** What is being asked **
Write out each line from the data below that includes the word "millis".

** Given information **

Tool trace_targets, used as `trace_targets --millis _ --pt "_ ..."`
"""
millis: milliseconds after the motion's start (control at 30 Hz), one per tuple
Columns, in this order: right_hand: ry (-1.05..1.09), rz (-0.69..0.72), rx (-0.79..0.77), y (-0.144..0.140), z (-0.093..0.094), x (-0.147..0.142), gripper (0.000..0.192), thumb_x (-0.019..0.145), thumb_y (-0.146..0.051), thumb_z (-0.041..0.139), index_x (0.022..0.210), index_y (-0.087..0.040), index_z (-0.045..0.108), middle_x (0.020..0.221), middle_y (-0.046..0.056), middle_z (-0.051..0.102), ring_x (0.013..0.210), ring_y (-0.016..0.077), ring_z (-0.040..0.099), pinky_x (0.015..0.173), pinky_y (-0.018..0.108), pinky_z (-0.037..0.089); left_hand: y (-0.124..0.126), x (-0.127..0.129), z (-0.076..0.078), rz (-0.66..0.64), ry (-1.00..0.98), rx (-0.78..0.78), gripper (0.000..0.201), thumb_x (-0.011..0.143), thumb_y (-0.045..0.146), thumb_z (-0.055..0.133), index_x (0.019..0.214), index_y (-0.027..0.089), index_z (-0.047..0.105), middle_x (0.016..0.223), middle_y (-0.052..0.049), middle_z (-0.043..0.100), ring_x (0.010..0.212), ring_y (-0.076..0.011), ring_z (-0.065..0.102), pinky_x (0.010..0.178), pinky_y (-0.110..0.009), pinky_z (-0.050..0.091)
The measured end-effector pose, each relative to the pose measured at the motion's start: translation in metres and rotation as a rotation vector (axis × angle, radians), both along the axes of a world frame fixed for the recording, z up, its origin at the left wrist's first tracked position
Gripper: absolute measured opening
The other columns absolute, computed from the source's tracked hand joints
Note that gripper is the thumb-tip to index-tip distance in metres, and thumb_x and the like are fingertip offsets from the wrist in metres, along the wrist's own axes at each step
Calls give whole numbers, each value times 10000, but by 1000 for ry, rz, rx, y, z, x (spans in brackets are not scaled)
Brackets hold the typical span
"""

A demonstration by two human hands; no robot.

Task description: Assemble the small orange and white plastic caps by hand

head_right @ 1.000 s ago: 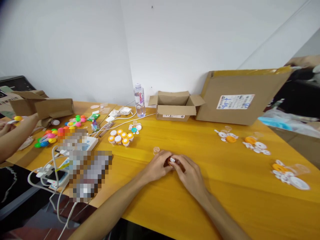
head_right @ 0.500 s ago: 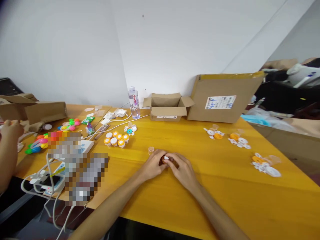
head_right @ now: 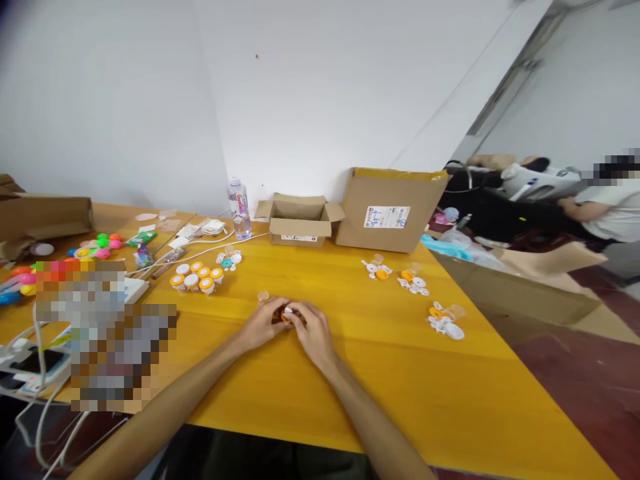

** Exercise output **
Tool trace_targets, used as `trace_targets --millis _ --pt "_ ..."`
millis: milliseconds after the motion's start (control at 30 Hz), one per tuple

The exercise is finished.